The Intel Core i9-11900K, a three-year-old CPU, running on DDR4 memory has set a new world record, dethroning the 14900KS with DDR5.

The Intel Rocket Lake CPUs have been regarded as a "Waste of Sand" bringing in small uplifts in performance while regressing in the core count compared to the generation that was released prior. However, it looks like overclockers have found a new purpose for these chips & when tuned right, they can surpass even the best chips available on the market today.

The new world record memory overclocking feat comes from legendary overclocker, SPLAVE aka Allen Matthew, who decided to give the Intel Core i9-11900K (Rocket Lake) CPU a run on the Z590 OC Formula motherboard from ASRock. This motherboard features support for DDR4 memory & comes tuned for memory overclock with its dual DIMM design. The benchmark used was PYPrime which calculates the latency performance and the 32B run was used.

The previous record was achieved by renowned overclocker, SAFEDISK, who used an Intel Core i9-14900KS CPU running at 8.37 GHz (across 8 P-Cores) and a pair of G.Skill Trident Z5 RGB memory kits running at DDR5-9306 (CL32-47-42-34-2T). The previous world record was achieved in 1 minute, 37 seconds, and 596ms.

But SPLAVE decided he could do better while using older hardware. For the OC session, the Intel Core i9-11900K CPU was tuned to 6.957 GHz, and the pair of G.Skill Trident Z DDR4 memory was overclocked to DDR4-3914 (CL12-11-11-18-1T) speeds. With these speeds, the overclocker finished the benchmark in 1 minute, 37 seconds, and 311ms. This was just 285ms faster but when we ran the numbers on the overall latency figures, the Core i9-11900K achieved around 10% lower latency which is essential for this benchmark.

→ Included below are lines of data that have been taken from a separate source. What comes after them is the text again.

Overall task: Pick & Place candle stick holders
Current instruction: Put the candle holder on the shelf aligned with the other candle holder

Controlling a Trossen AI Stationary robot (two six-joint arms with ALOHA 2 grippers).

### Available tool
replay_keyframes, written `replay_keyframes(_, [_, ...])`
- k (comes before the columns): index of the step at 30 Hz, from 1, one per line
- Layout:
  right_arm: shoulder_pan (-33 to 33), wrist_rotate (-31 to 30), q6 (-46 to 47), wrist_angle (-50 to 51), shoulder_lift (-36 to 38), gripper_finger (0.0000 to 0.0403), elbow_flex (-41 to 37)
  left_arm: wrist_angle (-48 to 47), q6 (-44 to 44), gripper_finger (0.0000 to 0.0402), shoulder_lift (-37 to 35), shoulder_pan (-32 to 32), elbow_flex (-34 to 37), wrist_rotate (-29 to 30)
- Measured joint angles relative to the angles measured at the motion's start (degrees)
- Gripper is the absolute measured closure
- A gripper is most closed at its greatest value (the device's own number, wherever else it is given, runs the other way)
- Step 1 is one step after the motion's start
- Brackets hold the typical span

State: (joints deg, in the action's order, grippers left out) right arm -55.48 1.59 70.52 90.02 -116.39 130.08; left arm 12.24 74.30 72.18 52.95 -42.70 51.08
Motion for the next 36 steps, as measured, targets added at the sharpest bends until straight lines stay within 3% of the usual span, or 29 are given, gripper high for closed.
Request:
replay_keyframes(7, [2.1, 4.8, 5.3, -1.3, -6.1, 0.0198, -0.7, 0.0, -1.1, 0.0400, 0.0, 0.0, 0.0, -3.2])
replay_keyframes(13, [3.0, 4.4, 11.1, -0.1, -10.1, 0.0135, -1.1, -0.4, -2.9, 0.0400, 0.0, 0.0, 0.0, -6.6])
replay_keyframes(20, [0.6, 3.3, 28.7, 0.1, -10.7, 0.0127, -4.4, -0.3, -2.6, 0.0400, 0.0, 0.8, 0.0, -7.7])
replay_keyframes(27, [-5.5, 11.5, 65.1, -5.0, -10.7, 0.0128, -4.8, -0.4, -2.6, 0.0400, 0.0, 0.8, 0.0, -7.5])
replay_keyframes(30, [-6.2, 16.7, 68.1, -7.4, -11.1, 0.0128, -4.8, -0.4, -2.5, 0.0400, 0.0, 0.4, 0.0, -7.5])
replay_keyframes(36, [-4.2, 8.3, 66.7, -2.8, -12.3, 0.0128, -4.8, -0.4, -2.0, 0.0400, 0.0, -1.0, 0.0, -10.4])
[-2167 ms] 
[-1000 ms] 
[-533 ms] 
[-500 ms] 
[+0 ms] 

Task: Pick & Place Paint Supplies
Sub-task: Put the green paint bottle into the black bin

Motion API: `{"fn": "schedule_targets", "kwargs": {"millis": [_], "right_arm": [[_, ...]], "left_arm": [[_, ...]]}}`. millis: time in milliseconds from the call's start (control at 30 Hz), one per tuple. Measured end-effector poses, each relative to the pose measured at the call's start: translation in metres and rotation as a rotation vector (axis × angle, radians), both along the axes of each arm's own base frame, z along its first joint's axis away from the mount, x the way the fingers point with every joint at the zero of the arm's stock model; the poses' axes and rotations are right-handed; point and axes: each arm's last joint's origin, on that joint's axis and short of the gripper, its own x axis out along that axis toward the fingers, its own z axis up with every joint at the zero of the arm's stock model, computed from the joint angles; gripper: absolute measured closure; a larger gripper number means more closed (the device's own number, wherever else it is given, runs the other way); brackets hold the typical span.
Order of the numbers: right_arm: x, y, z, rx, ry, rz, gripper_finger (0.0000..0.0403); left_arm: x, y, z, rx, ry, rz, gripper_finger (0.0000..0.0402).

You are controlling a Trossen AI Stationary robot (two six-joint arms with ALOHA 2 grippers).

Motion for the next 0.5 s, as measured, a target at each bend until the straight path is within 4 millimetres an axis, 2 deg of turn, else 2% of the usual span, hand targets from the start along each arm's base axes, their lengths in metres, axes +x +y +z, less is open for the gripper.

We have seen with the DDR5 memory generation that while overall bandwidth and speeds have seen a tremendous amount of improvement, the clock timings & latency have seen a downgrade. While this is expected to get on par with future DDR5 kits, currently platforms also run into the issue of using Gear 1 and Gear 2 modes with the Gear 2 mode hampering the capabilities by running the clocks at half the speed of the IMC.

This is also seen in AMD's Ryzen CPUs which run in a 1:2 memory clock ratio to support higher clock speeds so by default, the Gear 1 speeds capable with DDR4 and Rocket Lake CPUs are one step ahead of their Gear 2 counterparts. But this is just one benchmark and it doesn't mean that Rocket Lake is a better platform than Alder Lake or Raptor Lake CPUs.

In fact, it's far from the real deal as we have seen that the newer chips have introduced much higher core counts, clocks & IPC gains, leading to an overall better experience on them across a range of applications and games despite the memory latency being somewhat inferior to DDR4.